I was not interested. I never really paid any attention to him. Each time he hit me up, my response was “chile bye.” He actually just reminded me of this yesterday. Then he hit me up on a boring Friday night. One of those dry ass nights when you don’t want to go anywhere but you don’t want to stay in either. I told him to come on over. We had a ball. It was on that night that I started to see him differently but the jury was still out.
That became our thing. We spent a lot of time building a genuine friendship and it evolved into a genuine fucking friendship. And then it became a little too heavy for me. I was seeing him too often, it started feeling too routine. When the wrong things become routine, they can get quite messy. I did not want to attach to him emotionally. He was a messy dude. But oddly, that part didn’t bother me. He left those bags at the door, never once did he bring any of that my way. But I could not just be the someone he was currently fucking. So I fell back.
And then one night he called while I was dealing with an emergency with my youngest son. He said, “How about I come up and help?” I sincerely didn’t want to be bothered but I obliged because I was by myself and stressed. My son was stuck out of state, with no phone. He had one phone call so I had to give him a load of instructions in this one call to get him home safely. I was a wreck. I had a bottle of Sweet Walter Red that I’d been drinking straight out of the bottle. This man sat up with me all night. Both of us making calls, he paid for ubers and bus tickets and offered more money to pay someone to drive my son to Maryland and even mapped out the route to drive if all else failed.
Once we knew that my son was on the bus safely, my adrenaline dropped and I realized I was tipsy. Man, I was drunk. He told me to get some rest and he’d wake me up when it was time for me to get down to the bus station. I woke up to him sitting in a chair watching me sleep. I opened my eyes to him in that same moment. He was my friend.
That chair became his. Whenever life hits me hard, he finds his place right there. Not in my bed or between my legs and helps me figure things out. He leaves that gigolo persona at the door too. I get him. Vulnerable. Open. Real.
He shares him demons. His fears. His shortcomings. His errors. He soothes mine. He celebrates me. He will travel miles to rescue me. He takes care of his broke little bestfriend. We have a code and in seven years, it remains unbroken. We could be sitting right beside each other at social gatherings and our conversations are as cool and casual as everyone elses. No one knows and no one ever will.
We were at breakfast yesterday and I told him that I’d be writing about him. I explained that this season of my blog would be dedicated to my lovers.
He laughed and said, “I’ve always wondered that.
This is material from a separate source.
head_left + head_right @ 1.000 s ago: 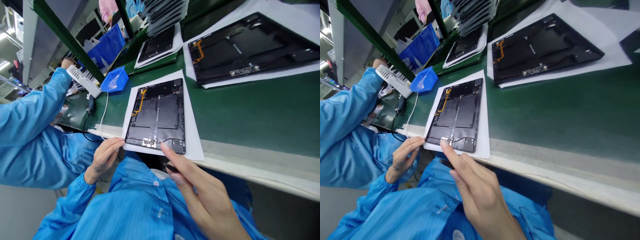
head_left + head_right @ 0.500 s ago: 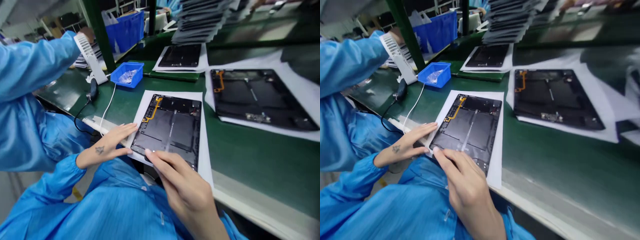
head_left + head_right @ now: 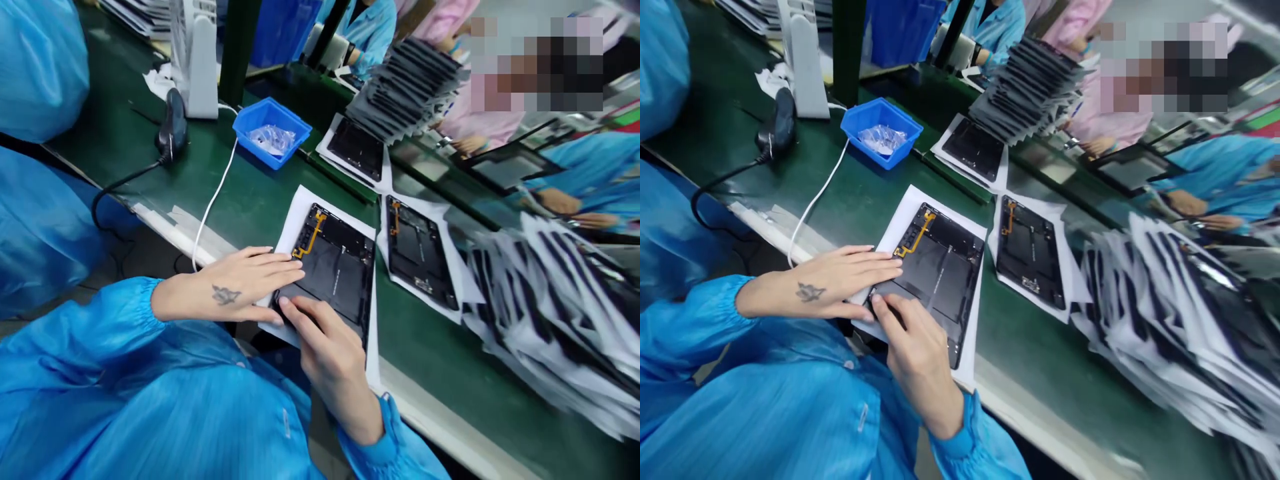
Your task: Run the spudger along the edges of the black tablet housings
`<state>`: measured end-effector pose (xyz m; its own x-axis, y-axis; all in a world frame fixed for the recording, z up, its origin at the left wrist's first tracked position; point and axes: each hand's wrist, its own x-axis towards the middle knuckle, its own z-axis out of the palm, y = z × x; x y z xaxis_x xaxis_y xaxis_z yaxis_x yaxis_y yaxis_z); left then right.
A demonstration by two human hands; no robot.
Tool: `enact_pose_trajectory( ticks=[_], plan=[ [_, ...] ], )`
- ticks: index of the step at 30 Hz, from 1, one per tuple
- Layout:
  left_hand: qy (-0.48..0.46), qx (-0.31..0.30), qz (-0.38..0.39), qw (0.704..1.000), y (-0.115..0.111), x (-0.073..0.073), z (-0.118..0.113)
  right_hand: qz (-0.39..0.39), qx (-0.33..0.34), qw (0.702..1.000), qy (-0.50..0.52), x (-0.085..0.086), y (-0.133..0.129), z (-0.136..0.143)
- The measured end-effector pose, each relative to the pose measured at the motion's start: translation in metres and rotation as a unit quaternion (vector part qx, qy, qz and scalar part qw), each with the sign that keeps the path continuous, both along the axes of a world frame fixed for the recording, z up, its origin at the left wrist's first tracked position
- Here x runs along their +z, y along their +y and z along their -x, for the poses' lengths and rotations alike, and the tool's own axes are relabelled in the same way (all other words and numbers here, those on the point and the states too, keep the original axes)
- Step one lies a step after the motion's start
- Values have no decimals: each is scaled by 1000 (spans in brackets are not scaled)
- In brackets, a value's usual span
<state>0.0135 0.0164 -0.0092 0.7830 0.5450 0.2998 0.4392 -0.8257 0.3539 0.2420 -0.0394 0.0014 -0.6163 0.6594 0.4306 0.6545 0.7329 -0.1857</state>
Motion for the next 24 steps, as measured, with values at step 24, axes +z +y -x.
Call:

Just never asked.” I asked what he was talking about. He said, “We talk about everything and you’ve never told me who your other lovers are. As far as names.”
I picked up a piece of burnt turkey bacon, took a bite and chewed it. He put his fork down, folded his hands and stared intently, waiting for me to answer. I smiled and replied, “Good girls never tell.”
He smiled, winked and picked his fork back up.